Both wavelengths are strongly absorbed by GaN, which has a room
temperature absorption edge of 359 nm, corresponding to an electron
bandgap of 3.45 eV.
[0031] To avoid thermal mismatch effects, it is sometimes helpful
to heat the starting substrate 501 and first layer 502 to an
elevated temperature prior to application of the laser beard. This
elevated temperature may be as high as, or higher than, the actual
growth temperature used during the deposition process (typically
1000-1100.degree. C.). The heating effectively reduces the
magnitude of the thermal strain, reducing the risk of crack
formation caused by non-uniform stress fields induced during the
laser process. In such cases of heating the starting substrate 501
and first layer 502 above 600.degree. C., it may be necessary to
supply a non-inert nitrogen bearing atmosphere (such as ammonia,
NH.sub.3) to prevent the surface of first layer 502 from suffering
the effects of thermal decomposition.
[0032] Photons 503 are strongly absorbed at the interface 504,
where they disrupt the Ga--N bonds, leading to a loss of coherency
505 between the lattice of the starting substrate 501 and the first
layer 502. Depending on factors such as laser pulse energy, peak
power, pulse duration, spot size, beam scan rate, etc. the desired
loss of coherency can be adjusted from partial (fewer than 5% of
bonds broken) to complete (100% of bonds broken.) The loss of
coherency between the lattice of the starting substrate 501 and the
lattice of the first layer 502 relieves the stress between the
starting substrate 501 and the first layer 502. Although the
coherency may be lost between the two lattices, the first layer 502
and starting substrate 501 are not yet physically separated.
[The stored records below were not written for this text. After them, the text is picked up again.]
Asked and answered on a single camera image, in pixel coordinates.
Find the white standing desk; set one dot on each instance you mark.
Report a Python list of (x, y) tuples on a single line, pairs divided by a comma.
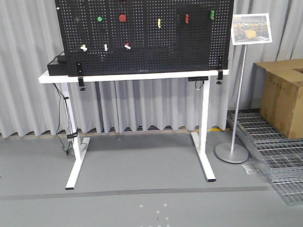
[(199, 138)]

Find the desk control panel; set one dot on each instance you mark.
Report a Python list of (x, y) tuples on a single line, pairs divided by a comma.
[(195, 79)]

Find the left black clamp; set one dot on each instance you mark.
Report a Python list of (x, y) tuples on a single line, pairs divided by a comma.
[(81, 83)]

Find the black clamp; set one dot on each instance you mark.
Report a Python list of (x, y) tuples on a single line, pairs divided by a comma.
[(81, 83), (220, 71)]

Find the right black clamp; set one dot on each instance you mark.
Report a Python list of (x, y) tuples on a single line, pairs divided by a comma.
[(220, 71)]

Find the metal sign stand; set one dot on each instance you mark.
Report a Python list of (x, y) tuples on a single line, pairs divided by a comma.
[(233, 152)]

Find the black perforated pegboard panel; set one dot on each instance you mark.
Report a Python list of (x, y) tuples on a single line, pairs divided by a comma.
[(175, 47)]

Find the lower red push button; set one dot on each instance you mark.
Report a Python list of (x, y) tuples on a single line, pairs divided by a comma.
[(122, 18)]

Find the black box on desk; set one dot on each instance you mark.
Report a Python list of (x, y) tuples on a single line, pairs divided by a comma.
[(58, 66)]

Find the framed photo sign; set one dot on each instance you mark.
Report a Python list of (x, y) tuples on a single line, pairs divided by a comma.
[(248, 29)]

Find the brown cardboard box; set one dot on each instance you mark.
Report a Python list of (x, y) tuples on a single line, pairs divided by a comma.
[(282, 101)]

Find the metal floor grating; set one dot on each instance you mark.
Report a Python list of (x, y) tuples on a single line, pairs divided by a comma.
[(278, 159)]

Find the grey curtain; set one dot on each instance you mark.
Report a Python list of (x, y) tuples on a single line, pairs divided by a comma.
[(30, 38)]

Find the red white toggle switch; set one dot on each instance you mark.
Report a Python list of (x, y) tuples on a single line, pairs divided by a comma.
[(127, 46)]

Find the yellow white toggle switch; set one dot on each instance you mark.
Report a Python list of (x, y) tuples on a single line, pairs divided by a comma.
[(84, 48)]

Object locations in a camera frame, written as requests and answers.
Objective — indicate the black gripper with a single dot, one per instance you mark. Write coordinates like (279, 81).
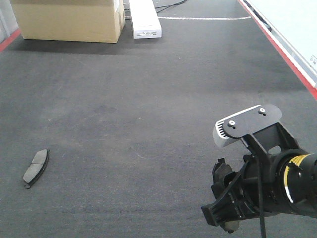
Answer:
(273, 178)

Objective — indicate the grey brake pad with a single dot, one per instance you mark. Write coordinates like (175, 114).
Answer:
(36, 168)
(224, 213)

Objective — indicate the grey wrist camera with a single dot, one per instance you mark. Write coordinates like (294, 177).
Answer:
(248, 121)

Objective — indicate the white panel with metal trim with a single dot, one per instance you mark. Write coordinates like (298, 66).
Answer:
(291, 27)

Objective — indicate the long white carton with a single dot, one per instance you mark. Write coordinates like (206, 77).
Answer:
(144, 19)

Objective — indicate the brown cardboard box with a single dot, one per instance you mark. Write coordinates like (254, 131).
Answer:
(98, 21)

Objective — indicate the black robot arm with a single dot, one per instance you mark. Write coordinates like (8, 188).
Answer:
(251, 211)

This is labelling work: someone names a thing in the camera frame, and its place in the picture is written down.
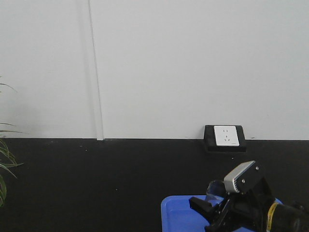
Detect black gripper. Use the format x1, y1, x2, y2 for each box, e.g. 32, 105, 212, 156
189, 177, 275, 232

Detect clear glass beaker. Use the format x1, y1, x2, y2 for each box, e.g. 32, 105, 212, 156
205, 180, 226, 202

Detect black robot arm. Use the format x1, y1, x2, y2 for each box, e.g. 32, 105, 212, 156
189, 178, 309, 232

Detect blue plastic tray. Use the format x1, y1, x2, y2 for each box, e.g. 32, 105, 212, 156
160, 194, 283, 232

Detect black socket mounting box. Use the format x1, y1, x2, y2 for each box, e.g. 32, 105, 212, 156
203, 125, 247, 153

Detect green plant leaves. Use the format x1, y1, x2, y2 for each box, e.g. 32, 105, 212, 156
0, 76, 28, 208

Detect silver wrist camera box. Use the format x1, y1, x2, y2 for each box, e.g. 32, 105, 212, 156
223, 160, 265, 193

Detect white wall power socket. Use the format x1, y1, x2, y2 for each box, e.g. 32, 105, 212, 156
213, 125, 239, 147

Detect white wall cable duct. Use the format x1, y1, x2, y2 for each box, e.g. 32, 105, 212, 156
87, 0, 104, 141

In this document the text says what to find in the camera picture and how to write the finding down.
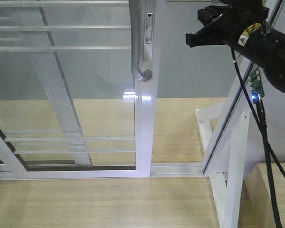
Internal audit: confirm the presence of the silver door lock plate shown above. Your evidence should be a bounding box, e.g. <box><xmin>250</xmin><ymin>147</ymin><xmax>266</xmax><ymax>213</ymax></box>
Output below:
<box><xmin>145</xmin><ymin>13</ymin><xmax>154</xmax><ymax>44</ymax></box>

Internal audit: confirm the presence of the white triangular support bracket right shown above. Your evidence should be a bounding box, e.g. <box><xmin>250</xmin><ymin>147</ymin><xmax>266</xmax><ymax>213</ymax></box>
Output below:
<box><xmin>209</xmin><ymin>107</ymin><xmax>251</xmax><ymax>228</ymax></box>

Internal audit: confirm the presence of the white framed fixed glass panel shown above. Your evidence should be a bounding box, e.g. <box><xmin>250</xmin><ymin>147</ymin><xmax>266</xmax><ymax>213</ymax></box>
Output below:
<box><xmin>0</xmin><ymin>1</ymin><xmax>93</xmax><ymax>167</ymax></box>

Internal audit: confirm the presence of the green circuit board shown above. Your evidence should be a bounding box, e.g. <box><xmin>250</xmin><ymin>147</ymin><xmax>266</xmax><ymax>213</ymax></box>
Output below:
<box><xmin>249</xmin><ymin>67</ymin><xmax>265</xmax><ymax>102</ymax></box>

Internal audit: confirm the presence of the white framed sliding glass door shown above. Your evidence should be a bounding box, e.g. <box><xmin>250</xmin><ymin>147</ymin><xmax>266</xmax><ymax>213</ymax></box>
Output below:
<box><xmin>0</xmin><ymin>0</ymin><xmax>166</xmax><ymax>181</ymax></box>

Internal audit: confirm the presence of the light wooden box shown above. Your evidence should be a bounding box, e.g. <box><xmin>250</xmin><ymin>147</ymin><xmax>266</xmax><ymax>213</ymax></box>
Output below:
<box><xmin>242</xmin><ymin>163</ymin><xmax>285</xmax><ymax>228</ymax></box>

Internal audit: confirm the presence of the black cable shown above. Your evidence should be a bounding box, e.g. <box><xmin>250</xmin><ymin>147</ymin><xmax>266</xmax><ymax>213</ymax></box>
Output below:
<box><xmin>229</xmin><ymin>45</ymin><xmax>283</xmax><ymax>228</ymax></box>
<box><xmin>249</xmin><ymin>95</ymin><xmax>285</xmax><ymax>194</ymax></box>

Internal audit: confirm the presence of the white rear support bracket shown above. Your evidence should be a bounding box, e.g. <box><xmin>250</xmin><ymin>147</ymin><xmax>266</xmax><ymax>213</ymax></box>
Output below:
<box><xmin>195</xmin><ymin>101</ymin><xmax>225</xmax><ymax>154</ymax></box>

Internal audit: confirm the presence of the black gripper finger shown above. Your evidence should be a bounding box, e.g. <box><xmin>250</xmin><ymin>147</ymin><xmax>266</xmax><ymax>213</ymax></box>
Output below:
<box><xmin>185</xmin><ymin>18</ymin><xmax>228</xmax><ymax>48</ymax></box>
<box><xmin>198</xmin><ymin>5</ymin><xmax>228</xmax><ymax>24</ymax></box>

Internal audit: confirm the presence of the silver door handle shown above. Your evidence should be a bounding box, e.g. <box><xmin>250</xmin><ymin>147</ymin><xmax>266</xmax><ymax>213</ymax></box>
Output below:
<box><xmin>129</xmin><ymin>0</ymin><xmax>155</xmax><ymax>82</ymax></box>

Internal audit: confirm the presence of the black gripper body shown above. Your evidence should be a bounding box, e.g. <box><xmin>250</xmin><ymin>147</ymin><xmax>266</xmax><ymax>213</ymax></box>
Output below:
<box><xmin>218</xmin><ymin>0</ymin><xmax>270</xmax><ymax>56</ymax></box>

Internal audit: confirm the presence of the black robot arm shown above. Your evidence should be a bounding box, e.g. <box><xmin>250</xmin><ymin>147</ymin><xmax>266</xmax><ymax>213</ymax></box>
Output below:
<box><xmin>186</xmin><ymin>0</ymin><xmax>285</xmax><ymax>93</ymax></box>

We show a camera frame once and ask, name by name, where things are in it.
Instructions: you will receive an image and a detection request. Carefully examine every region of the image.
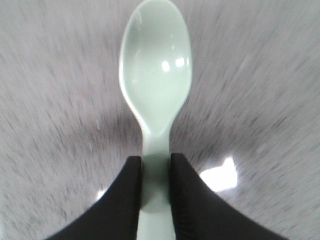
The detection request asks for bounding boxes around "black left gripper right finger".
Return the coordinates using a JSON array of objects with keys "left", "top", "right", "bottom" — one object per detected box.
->
[{"left": 169, "top": 153, "right": 283, "bottom": 240}]

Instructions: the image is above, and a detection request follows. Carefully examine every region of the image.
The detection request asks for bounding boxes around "mint green plastic spoon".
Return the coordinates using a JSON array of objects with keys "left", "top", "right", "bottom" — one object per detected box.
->
[{"left": 119, "top": 0, "right": 192, "bottom": 240}]

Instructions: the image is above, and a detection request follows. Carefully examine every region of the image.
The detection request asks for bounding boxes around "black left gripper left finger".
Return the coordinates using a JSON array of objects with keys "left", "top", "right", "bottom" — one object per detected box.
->
[{"left": 49, "top": 156, "right": 142, "bottom": 240}]

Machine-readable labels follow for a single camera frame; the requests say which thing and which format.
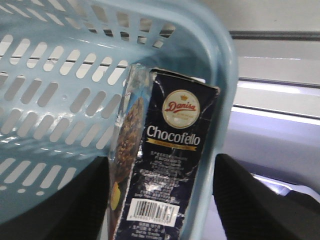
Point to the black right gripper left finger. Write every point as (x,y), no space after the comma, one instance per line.
(75,212)

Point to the white supermarket shelf unit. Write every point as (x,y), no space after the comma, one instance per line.
(274,129)

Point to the light blue plastic basket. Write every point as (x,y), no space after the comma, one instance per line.
(63,65)

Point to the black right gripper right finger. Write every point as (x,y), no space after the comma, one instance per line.
(249,210)

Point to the dark blue Chocofello cookie box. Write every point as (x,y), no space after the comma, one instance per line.
(162,126)

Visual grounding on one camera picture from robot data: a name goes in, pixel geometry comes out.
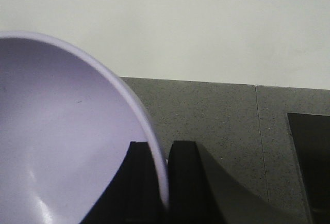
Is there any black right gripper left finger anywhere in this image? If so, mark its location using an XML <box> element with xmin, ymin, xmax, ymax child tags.
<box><xmin>81</xmin><ymin>142</ymin><xmax>165</xmax><ymax>223</ymax></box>

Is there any purple plastic bowl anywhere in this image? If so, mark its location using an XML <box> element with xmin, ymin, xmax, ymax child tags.
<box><xmin>1</xmin><ymin>31</ymin><xmax>169</xmax><ymax>223</ymax></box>

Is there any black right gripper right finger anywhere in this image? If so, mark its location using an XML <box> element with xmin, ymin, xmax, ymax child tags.
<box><xmin>167</xmin><ymin>140</ymin><xmax>283</xmax><ymax>224</ymax></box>

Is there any black induction cooktop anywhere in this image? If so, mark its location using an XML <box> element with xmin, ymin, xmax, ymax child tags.
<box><xmin>287</xmin><ymin>113</ymin><xmax>329</xmax><ymax>223</ymax></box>

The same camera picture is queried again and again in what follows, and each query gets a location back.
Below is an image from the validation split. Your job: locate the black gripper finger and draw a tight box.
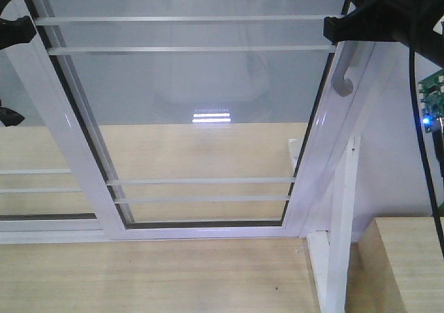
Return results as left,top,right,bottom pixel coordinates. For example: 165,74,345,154
323,1,409,44
1,0,37,49

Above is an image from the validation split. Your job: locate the white framed sliding glass door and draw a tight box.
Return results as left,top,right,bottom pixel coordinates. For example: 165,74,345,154
3,0,355,239

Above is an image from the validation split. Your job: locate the green circuit board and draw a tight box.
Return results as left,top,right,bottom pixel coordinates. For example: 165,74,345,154
418,69,443,133

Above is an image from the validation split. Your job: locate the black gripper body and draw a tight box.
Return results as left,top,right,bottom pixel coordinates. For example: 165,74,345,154
351,0,443,67

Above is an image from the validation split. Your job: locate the black cable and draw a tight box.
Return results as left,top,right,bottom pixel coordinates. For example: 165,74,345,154
408,42,444,262

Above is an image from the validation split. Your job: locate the grey curved door handle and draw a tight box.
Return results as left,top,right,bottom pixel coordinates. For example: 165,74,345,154
331,41,358,97

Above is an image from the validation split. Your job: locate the light wooden platform board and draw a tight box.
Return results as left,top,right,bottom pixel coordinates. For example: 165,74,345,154
1,123,318,312

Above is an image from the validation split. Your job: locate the light wooden block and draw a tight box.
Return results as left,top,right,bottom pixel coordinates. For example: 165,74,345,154
358,217,443,312

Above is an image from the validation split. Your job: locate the white triangular support bracket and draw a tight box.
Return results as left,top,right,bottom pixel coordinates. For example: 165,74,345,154
300,137,360,312

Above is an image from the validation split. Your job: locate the fixed white framed glass panel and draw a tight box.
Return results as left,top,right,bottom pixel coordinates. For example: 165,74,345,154
0,0,112,244

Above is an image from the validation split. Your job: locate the white side wall panel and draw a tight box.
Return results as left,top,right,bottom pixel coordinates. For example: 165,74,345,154
352,43,432,241

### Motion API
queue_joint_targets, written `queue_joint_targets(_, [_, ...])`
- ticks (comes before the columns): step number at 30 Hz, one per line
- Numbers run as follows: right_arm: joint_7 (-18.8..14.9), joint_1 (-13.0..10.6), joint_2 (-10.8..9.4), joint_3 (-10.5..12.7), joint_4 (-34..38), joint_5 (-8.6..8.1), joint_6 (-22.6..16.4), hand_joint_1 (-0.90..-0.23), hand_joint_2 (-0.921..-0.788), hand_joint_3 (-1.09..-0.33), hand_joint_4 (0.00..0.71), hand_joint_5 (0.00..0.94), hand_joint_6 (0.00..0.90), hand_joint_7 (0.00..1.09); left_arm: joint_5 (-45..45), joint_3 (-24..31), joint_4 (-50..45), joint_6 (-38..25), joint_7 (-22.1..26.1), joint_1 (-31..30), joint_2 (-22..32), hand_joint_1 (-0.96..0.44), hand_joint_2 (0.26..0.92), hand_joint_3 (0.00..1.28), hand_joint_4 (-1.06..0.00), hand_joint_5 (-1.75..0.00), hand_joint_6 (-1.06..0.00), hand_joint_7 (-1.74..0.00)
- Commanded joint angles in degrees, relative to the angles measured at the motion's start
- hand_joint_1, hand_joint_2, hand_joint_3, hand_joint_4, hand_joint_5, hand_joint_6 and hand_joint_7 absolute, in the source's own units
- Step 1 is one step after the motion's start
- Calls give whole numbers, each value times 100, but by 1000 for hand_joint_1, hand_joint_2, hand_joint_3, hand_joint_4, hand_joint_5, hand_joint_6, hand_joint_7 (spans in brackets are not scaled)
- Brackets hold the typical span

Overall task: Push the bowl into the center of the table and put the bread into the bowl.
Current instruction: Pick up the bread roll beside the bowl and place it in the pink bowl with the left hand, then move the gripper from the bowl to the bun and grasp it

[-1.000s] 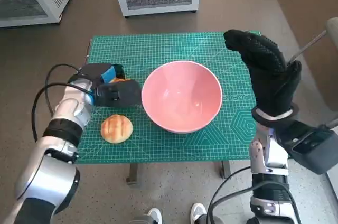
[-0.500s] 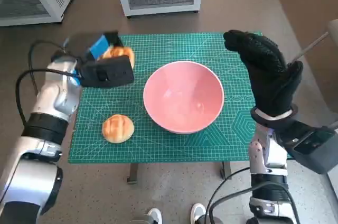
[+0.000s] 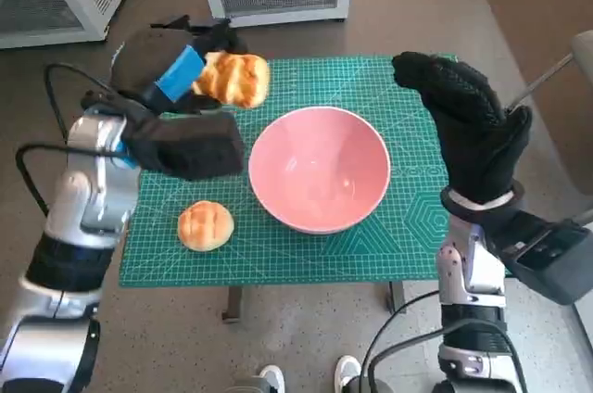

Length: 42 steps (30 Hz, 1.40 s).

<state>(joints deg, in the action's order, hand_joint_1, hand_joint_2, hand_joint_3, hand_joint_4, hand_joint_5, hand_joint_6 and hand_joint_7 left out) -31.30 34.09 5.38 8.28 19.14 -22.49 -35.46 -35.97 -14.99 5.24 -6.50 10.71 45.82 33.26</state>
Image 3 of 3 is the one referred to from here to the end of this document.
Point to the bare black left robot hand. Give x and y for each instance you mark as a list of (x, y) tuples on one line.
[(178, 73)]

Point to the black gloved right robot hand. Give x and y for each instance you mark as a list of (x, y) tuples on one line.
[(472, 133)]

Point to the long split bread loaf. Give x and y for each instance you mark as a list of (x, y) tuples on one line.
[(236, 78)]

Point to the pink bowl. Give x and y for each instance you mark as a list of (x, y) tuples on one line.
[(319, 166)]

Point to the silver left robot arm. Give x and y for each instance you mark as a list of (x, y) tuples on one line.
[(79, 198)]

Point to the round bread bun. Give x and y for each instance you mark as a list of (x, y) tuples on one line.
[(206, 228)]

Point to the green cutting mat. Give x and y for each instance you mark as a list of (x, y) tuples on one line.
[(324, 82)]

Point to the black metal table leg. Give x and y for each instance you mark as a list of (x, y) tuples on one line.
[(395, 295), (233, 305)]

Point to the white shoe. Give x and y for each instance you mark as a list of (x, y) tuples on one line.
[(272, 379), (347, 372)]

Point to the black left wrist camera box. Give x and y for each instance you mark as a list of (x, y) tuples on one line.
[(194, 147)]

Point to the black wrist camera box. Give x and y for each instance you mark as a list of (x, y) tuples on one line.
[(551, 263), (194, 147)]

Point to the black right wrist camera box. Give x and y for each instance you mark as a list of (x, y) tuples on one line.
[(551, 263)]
[0033] In FIG. 5c), the starting substrate 501 with the first layer
502 is loaded again into the growth system for the deposition of
the second layer 506. The thickness of the second layer 506 layer
may be set arbitrarily; for use as a substrate typically the
thickness of layer 506 is between 50 and 500 .mu.m. The deposition
technique and conditions for depositing the second layer 506 may be
the same as, or different from the conditions used for the
deposition of layer 502. Together, layers 502 and 506 merge to form
a composite layer 507.
[0034] In FIG. 5d) the starting substrate 501 and composite layer
507 is again cooled and unloaded from the growth system. Although
the thickness of composite layer 507 is sufficiently large to
induce catastrophic thermal stress cracks, the partially disrupted
interface 505 effectively limits or eliminates the transmission of
stress between the dissimilar materials. Thus, cracks do not form.
Laser beam 503 is again applied to the backside of the starting
substrate 501 to effect the complete disruption of the Ga--N bonds
at the interface, allowing the release of the composite GaN layer
507 from the starting substrate. Alternatively, as shown in FIG.
5e), if the initial level of Ga--N bond disruption caused during
the first laser step was sufficiently high (>99%), the
accumulated strain during the cooling process will concentrate the
stresses on the remaining bonds, causing the composite layer 507 to
spontaneously shear away from the starting substrate 501. In such a
case, no second laser step will be necessary as the GaN substrate
will spring free of the starting substrate of its own accord. Also
within the scope of this invention are alternative techniques for
removing the substrate from the composite layer, such as lapping
and polishing, etc.
[0035] FIG. 6 schematically shows the series of steps involved in
the method for producing a thick freestanding layer from GaN on a
sapphire substrate, according to the first embodiment of the
invention. Step 601 calls for the provision of a prepared
substrate. In (optional) step 602, the prepared substrate has a
mask pattern applied to its surface. The mask is intended to
prevent growth except in the opened areas of the mask, in order to
improve crystal quality or aid in the later separation. The mask
may be of any material which inhibits growth on its surface and is
compatible with the growth process; typically such masks are made
of silicon oxide, silicon nitride, or silicon oxynitride.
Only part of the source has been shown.